Applying the law to the facts of this case, the initial stop was justified at its inception as it was based on a reasonable suspicion of criminality supported by articulable facts. The defendant argued that in cross examination, the officers Lohman and Hubbard conceded that the activity they witnessed did not constitute criminal activity. Defendant's analysis of the law to the facts is that this was an illegal stop as a consequence. The defendant misses the mark. As the case law establishes above, law enforcement need not articulate actual criminal activity, but must articulate facts which give rise to reasonable suspicion of criminal activity. Based on the totality of the circumstances of this case, the officers had reasonable suspicion that Bady was about to commit or was committing the crime of car-jacking, car theft, theft of property within a car or drug dealing. The events that led to this stop occurred in the late night/early morning hours (2:45 a.m.) in a crime plagued area known for many crimes including car-jacking and drug dealing. When the officers first detected the Alero and Bady, they observed Bady, who was the passenger of the Alero, approaching a tan car on the passenger side that appeared to be unoccupied. This conduct appeared to be suspicious to the officers and the conduct appeared to them to coincide with car-jacking, a theft or drug dealing. The officers passed Bady and the tan car, made a u-turn and observed Bady quickly returning the passenger seat of the Alero. Next, the officers, in an effort to make contact with Bady, parked their vehicle at an angle from the front of the Alero. At that time the emergency lights were on and the Alero attempted to back up and leave the scene. These initial facts constitute more than a "hunch" that criminal activity is occurring or about to occur.
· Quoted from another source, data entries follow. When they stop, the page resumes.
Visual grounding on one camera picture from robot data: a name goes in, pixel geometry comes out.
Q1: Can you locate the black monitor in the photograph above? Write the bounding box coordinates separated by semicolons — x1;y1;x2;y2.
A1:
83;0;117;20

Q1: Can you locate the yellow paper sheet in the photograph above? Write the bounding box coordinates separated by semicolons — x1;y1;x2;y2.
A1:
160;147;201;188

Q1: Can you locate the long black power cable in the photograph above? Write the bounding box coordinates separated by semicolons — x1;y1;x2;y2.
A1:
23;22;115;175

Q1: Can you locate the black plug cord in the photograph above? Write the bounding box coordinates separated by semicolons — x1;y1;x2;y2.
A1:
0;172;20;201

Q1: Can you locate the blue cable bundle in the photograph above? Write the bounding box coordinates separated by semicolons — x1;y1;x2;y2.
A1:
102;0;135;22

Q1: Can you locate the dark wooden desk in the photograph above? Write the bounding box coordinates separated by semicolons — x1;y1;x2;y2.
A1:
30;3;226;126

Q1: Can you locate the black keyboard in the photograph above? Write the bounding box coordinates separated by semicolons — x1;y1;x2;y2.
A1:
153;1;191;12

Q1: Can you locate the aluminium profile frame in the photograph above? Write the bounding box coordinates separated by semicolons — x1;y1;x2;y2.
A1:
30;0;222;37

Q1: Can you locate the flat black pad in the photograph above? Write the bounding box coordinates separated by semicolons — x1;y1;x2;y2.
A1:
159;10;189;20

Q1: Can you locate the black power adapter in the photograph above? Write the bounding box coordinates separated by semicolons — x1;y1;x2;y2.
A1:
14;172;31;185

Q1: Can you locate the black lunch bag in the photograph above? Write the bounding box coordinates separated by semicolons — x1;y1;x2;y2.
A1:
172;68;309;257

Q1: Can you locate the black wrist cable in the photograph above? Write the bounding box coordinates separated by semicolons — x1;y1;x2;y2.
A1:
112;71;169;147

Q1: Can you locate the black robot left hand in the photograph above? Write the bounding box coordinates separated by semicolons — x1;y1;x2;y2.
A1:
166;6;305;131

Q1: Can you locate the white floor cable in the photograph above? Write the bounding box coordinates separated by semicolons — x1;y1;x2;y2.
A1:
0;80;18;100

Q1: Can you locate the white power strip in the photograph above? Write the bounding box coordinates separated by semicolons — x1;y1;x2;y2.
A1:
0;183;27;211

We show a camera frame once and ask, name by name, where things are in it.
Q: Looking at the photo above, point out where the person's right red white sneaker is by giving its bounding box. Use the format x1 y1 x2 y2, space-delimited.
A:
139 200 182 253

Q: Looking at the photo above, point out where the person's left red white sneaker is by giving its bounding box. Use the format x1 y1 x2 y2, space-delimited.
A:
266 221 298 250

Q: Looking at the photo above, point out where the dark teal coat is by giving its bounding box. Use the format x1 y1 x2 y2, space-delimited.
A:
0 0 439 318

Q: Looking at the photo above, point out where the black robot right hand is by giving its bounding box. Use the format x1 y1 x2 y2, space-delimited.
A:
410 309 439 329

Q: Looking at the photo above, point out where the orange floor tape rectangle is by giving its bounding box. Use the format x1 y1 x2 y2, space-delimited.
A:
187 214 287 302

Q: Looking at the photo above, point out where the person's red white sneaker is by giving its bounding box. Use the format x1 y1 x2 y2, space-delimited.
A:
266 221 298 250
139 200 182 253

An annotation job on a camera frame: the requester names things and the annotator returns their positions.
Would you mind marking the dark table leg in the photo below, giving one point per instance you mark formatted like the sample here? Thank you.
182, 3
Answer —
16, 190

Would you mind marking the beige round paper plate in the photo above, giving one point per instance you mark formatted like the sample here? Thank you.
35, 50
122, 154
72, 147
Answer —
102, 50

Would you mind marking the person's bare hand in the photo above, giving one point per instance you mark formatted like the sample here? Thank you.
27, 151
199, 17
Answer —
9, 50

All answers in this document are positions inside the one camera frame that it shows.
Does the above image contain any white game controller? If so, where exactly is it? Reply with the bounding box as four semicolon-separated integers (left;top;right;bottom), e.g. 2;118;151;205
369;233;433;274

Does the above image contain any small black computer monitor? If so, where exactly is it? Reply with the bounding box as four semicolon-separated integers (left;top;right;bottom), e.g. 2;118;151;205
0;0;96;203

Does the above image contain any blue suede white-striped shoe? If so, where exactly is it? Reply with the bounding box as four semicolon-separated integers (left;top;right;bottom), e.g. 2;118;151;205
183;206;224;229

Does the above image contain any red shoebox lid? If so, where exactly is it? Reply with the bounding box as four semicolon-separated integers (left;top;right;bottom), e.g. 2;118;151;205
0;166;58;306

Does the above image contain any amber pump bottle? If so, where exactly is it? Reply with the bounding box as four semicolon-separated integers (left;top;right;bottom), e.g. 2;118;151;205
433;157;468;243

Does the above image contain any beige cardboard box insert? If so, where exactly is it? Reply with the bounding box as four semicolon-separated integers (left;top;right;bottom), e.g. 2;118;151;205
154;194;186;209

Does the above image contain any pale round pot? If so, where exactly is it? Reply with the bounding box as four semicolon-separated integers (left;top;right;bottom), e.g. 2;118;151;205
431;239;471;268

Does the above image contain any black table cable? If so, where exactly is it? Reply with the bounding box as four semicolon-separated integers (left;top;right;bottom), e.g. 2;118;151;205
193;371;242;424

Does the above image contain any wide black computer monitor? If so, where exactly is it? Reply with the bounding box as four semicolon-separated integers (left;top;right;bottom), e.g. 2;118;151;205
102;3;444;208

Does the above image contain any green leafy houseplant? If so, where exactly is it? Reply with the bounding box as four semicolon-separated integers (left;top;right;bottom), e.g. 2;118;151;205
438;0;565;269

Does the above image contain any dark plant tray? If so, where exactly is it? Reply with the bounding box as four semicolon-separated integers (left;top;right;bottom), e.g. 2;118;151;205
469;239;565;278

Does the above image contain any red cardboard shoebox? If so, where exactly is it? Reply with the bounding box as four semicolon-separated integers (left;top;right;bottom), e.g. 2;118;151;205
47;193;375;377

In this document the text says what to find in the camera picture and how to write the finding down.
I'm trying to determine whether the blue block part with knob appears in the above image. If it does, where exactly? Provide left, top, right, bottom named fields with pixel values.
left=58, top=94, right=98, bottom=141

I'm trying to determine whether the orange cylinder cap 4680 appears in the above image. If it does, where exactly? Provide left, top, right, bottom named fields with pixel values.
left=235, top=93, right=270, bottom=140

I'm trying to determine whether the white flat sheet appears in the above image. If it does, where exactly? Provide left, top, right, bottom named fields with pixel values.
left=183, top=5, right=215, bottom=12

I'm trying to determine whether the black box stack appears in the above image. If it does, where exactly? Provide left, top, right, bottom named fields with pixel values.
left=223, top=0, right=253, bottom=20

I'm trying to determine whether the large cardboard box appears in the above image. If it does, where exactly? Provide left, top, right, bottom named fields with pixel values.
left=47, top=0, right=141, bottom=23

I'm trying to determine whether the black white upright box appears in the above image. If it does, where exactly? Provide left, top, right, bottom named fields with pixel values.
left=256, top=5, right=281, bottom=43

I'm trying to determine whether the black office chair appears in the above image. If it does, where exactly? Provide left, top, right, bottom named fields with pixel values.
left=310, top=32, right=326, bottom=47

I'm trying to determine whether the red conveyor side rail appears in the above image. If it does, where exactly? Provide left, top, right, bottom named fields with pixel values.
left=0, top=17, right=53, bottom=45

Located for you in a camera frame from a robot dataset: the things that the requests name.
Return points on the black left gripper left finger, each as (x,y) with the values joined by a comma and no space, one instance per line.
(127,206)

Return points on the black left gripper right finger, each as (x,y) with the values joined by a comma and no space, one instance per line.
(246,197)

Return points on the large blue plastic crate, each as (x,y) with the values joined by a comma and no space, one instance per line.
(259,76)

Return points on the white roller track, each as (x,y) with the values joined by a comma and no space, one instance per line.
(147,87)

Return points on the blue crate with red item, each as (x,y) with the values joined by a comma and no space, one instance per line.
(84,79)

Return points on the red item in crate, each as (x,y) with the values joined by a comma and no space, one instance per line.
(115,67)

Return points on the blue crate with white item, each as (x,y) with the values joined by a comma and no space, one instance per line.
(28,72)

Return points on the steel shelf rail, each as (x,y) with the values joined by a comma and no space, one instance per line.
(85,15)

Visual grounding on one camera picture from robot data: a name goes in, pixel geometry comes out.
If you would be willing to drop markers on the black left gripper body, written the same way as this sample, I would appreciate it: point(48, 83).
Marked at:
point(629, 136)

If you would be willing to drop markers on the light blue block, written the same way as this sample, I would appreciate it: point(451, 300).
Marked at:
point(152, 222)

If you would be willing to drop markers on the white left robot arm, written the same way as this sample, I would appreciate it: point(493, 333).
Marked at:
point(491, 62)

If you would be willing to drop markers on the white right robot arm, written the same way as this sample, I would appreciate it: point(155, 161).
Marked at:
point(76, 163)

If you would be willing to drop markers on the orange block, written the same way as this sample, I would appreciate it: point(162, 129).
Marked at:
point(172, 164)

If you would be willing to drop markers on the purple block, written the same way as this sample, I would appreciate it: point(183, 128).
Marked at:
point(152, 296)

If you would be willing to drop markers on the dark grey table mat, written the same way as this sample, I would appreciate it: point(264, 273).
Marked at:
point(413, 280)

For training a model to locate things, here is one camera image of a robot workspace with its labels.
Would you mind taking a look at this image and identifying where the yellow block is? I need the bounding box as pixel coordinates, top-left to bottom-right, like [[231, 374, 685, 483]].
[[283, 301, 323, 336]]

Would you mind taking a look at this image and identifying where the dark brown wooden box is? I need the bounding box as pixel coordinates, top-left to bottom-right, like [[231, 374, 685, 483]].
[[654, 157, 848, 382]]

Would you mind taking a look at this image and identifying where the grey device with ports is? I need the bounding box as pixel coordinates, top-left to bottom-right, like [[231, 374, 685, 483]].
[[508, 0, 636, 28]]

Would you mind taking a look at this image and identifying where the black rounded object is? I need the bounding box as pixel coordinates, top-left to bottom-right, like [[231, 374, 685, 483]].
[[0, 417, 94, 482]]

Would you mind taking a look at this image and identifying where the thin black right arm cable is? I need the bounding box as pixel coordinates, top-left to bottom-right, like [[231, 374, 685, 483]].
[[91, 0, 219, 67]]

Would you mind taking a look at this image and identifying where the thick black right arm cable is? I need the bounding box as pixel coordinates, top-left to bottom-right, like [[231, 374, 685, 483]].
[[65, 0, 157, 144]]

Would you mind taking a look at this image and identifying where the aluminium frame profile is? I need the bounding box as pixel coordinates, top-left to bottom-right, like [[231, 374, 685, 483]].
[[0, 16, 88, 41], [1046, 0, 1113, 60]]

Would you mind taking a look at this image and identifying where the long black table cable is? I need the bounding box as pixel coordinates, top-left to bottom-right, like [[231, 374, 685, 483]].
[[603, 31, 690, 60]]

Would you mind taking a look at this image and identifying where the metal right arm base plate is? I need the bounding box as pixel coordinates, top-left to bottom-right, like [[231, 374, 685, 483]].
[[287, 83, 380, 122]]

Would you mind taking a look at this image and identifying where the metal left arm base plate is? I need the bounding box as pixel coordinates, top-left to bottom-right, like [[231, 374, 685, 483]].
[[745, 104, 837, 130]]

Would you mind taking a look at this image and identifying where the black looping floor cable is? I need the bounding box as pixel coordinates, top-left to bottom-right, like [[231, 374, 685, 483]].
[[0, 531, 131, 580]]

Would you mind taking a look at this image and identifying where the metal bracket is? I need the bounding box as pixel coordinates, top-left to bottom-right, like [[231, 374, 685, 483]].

Considering all the circumstances known to the officers at the time of the encounter (including the officers' experience, the early morning hours, the high crime area, and Bady's actions), the Court finds that the officers had a "reasonable suspicion based on articulable facts that a crime [was] about to be or [had] been committed." Carlisle, 614 F.3d at 754.

Further, the Court finds that the actions taken by the officers were reasonably related to the circumstances. Trooper Lohman found it unusual that Bady would exit the car and walk "quickly" toward him as he approached the car, raising the officer's suspicions regarding Bady's activities all the more. The pat down search of Bady and the search of the area of the Alero where Bady was sitting were limited in scope and done for the officers' safety based on Bady's actions. Lohman's safety was at risk because he was dealing with someone he believed to have been trying to steal a car or the contents of the car. During this time, Bady was not handcuffed. The duration of the encounter with Bady lasted only three to five minutes. In fact, the view of the car, it could hardly be called a search since the trooper only leaned in and looked down, took about ten seconds and the Glock was in plain view between the console and seat. In sum, Lohman conducted a reasonable Terry stop and everything he performed was within the permissible scope of the stop. Due to the Court's analysis, it need not go into the analysis of the view/search of the car and whether the defendant has the right, he does not, to object to such an intrusion into the car, since he was not the owner of the car and only a passenger in the car.

III. Conclusion

Accordingly, the Court DENIES the motion to suppress (Doc. 21). The Court SETS this matter for jury trial for April 2, 2012 at 9:00 a.m.